Technical Considerations for Longitudinal Data Analyses

Noushin Nabavi
DataDrivenInvestor

--

At a technical level, a data analytics workflow is consisted of a series of steps from designing an analytic cohort, ideally with control or randomized comparison group, to determining outcomes. These include (i) setting up of data while carefully considering time and interventions, (ii) visual inspection of data plots for outliers, trends, and data quality issues, (iii) preliminary analyses to examine correlations and models, and finally (iv) predicting relative and absolute effects or changes due to an intervention.

Throughout the process of data analysis, we should remind ourselves of the existence of internal and external validation steps. Internal validations pertain to the conclusions we make of data within a project while external validations ask how the results hold against the rest of the world. Points to consider when determining internal validations are threats to study assumptions or hypotheses. These counterfactuals include thorough considerations of (i) history, (ii) maturation, (iii) instrumentation and testing, (iv) statistical regression, and (v) confounding or selection bias* of variables.

The first step requires some time to intimately familiarize oneself with the data while considering ‘wild points’, linear trends, interventions or co-interventions, as well as data quality checks. This could include missing data or errors in classification. At this point, it will be useful to consider a group as the control or comparison cohort. It is also often helpful to add additional variables such as time, trend, and levels of change manually to the dataset. This addition requires being aware of counterfactuals in the data acquisition process. This can further include the variant, invariant, or multivariate predictors. This step does not preclude a gross visual plotting of data at a high level.

Next, one can consider adding the time, trend, level variables in order to set a basis for finding patterns in the data. This requires the introduction of machine learning algorithms or models one at a time or all at the same time to infer, test, train, find errors and losses or predict differential changes in time, levels, or trend. For these, one can take refuge to supervised, unsupervised, or reinforcement learning algorithms. Supervised learning for linear or logistic regression can be used for classification or regression of patterns. This can be done with segmented regression on control or comparison cohort specifications. The tests include Durbin-Watson, as well as residuals, and (partial) autocorrelation (p) and moving average (q) plots. In the Durbin-Watson test, a value of 2 of residuals would indicate no autocorrelation, higher values show positive correlation and lower values show a negative correlation. These algorithms require training, testing, and predicting steps using the dataset. For unlabeled data, unsupervised learning algorithms such as clustering, anomaly detection, neural networks* can be used. Reinforcement learning algorithms are the next modes to consider if data does not fall into the former categories.
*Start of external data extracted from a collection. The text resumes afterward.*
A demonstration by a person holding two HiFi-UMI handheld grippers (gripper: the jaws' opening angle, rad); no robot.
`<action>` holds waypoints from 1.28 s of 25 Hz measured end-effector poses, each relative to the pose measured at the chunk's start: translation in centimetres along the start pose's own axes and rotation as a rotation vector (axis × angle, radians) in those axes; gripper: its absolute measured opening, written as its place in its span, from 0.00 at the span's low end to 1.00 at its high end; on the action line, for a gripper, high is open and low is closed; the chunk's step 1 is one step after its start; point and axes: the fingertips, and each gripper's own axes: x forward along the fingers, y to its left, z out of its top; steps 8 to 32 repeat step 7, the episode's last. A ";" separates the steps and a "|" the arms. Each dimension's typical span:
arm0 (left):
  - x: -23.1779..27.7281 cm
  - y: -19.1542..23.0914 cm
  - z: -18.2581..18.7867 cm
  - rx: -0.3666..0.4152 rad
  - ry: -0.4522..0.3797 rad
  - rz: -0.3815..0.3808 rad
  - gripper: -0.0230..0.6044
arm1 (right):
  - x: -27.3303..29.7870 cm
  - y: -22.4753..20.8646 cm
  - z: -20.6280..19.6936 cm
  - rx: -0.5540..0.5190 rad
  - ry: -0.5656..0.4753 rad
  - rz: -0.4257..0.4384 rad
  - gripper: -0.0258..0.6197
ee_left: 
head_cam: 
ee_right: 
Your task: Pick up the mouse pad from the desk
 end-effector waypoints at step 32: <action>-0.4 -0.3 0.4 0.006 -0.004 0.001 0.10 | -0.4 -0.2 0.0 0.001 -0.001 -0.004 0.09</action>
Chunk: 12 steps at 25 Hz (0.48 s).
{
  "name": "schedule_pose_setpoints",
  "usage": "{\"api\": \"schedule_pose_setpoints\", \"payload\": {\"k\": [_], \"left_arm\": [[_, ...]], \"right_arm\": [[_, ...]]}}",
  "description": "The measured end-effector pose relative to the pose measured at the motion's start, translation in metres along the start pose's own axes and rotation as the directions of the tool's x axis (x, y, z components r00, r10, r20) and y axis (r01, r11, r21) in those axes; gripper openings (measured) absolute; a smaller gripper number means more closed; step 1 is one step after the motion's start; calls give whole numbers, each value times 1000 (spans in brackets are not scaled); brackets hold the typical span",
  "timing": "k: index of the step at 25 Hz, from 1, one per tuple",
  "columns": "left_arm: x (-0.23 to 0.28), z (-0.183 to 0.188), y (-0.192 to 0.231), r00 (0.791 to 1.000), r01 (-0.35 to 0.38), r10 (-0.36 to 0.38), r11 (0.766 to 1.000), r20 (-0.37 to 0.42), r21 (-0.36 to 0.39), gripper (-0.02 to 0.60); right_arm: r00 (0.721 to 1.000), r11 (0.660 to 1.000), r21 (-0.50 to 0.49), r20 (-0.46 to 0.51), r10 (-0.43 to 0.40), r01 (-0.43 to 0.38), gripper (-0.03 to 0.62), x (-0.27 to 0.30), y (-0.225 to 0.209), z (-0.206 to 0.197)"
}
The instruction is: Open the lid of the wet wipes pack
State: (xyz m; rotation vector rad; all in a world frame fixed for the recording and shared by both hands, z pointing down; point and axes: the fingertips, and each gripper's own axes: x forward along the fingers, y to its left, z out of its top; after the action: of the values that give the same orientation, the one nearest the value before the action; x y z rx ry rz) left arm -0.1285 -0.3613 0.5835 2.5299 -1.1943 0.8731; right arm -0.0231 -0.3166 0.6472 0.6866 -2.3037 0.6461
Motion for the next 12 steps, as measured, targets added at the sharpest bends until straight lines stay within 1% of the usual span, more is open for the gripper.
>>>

Once we have ended with a model, we move to visualize the results and predicting change. It is also important to identify and troubleshoot potential modeling issues at this point. This may include considering the wild points. These may arise by several factors that could be anticipatory, data quality issue, or occurrence of historical events. Some options for considering these are explicitly model them (fitted lines in regression modeling) or omitting them out of the analysis. Other modeling issues may arise due to seasonality effects in the data either as natural patterns or program designs. To deal with these, we may need to model specific time periods or add functions to model time (e.g. sines or cosines). Finally, in some instances, policy implementation isn’t instantaneous and so it can lead to delays in observing effects in the data. Some modeling solutions may be to exclude the data from the time-series analyses or model those as a separate segment. As such, several strategies to model multiple interventions in the same time series can be employed and assessed to address both non-linear (quadratic or different outcome models) and linear trends that may explain the datasets.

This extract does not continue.